Exercise instructions — Write out the whole listing without a single alteration.

Data extract —
§

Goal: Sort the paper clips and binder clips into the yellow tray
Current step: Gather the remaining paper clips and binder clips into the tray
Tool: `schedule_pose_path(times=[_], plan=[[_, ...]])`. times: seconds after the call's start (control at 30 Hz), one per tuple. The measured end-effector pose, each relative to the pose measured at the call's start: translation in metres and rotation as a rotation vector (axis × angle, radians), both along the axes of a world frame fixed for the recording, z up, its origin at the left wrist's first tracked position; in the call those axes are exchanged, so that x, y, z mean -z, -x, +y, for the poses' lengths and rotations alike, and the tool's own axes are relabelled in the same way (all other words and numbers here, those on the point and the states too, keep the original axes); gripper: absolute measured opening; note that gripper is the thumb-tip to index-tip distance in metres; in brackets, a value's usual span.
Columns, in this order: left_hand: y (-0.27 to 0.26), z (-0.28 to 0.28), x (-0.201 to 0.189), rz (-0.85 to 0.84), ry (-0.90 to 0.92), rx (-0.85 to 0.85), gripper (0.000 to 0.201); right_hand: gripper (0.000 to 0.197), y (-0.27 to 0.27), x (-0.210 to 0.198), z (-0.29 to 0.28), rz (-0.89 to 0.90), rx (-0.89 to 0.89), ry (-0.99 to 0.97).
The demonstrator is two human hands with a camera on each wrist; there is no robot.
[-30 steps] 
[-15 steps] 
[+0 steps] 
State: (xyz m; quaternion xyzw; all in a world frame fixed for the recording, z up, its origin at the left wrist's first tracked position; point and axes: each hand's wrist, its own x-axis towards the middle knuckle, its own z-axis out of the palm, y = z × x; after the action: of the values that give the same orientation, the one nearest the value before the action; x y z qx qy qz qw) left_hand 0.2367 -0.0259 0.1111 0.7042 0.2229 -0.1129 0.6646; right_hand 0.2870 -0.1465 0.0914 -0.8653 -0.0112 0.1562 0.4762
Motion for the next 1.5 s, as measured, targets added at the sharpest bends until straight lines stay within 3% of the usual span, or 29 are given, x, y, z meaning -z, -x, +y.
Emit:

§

Answer box —
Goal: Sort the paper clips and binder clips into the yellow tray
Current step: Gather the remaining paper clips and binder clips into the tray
Tool: `schedule_pose_path(times=[_], plan=[[_, ...]])`. times: seconds after the call's start (control at 30 Hz), one per tuple. The measured end-effector pose, each relative to the pose measured at the call's start: translation in metres and rotation as a rotation vector (axis × angle, radians), both along the axes of a world frame fixed for the recording, z up, its origin at the left wrist's first tracked position; in the call those axes are exchanged, so that x, y, z mean -z, -x, +y, for the poses' lengths and rotations alike, and the tool's own axes are relabelled in the same way (all other words and numbers here, those on the point and the states too, keep the original axes); gripper: absolute measured opening; note that gripper is the thumb-tip to index-tip distance in metres; in brackets, a value's usual span.
Columns, in this order: left_hand: y (-0.27 to 0.26), z (-0.28 to 0.28), x (-0.201 to 0.189), rz (-0.85 to 0.84), ry (-0.90 to 0.92), rx (-0.85 to 0.85), gripper (0.000 to 0.201); right_hand: gripper (0.000 to 0.197), y (-0.27 to 0.27), x (-0.210 to 0.198), z (-0.29 to 0.28), rz (-0.89 to 0.90), rx (-0.89 to 0.89), ry (-0.99 to 0.97).
The demonstrator is two human hands with a camera on each wrist; there is no robot.
[-30 steps] 
[-15 steps] 
[+0 steps] 
State: (xyz m; quaternion xyzw; all in a world frame fixed for the recording, z up, its origin at the left wrist's first tracked position; point and axes: each hand's wrist, its own x-axis towards the middle knuckle, its own z-axis out of the palm, y = z × x; after the action: of the values that give the same orientation, the one nearest the value before the action; x y z qx qy qz qw) left_hand 0.2367 -0.0259 0.1111 0.7042 0.2229 -0.1129 0.6646; right_hand 0.2870 -0.1465 0.0914 -0.8653 -0.0112 0.1562 0.4762
Motion for the next 1.5 s, as measured, targets added at the sharpest bends until straight lines stay within 3% of the usual span, or 29 are given, x, y, z meaning -z, -x, +y.
Emit:

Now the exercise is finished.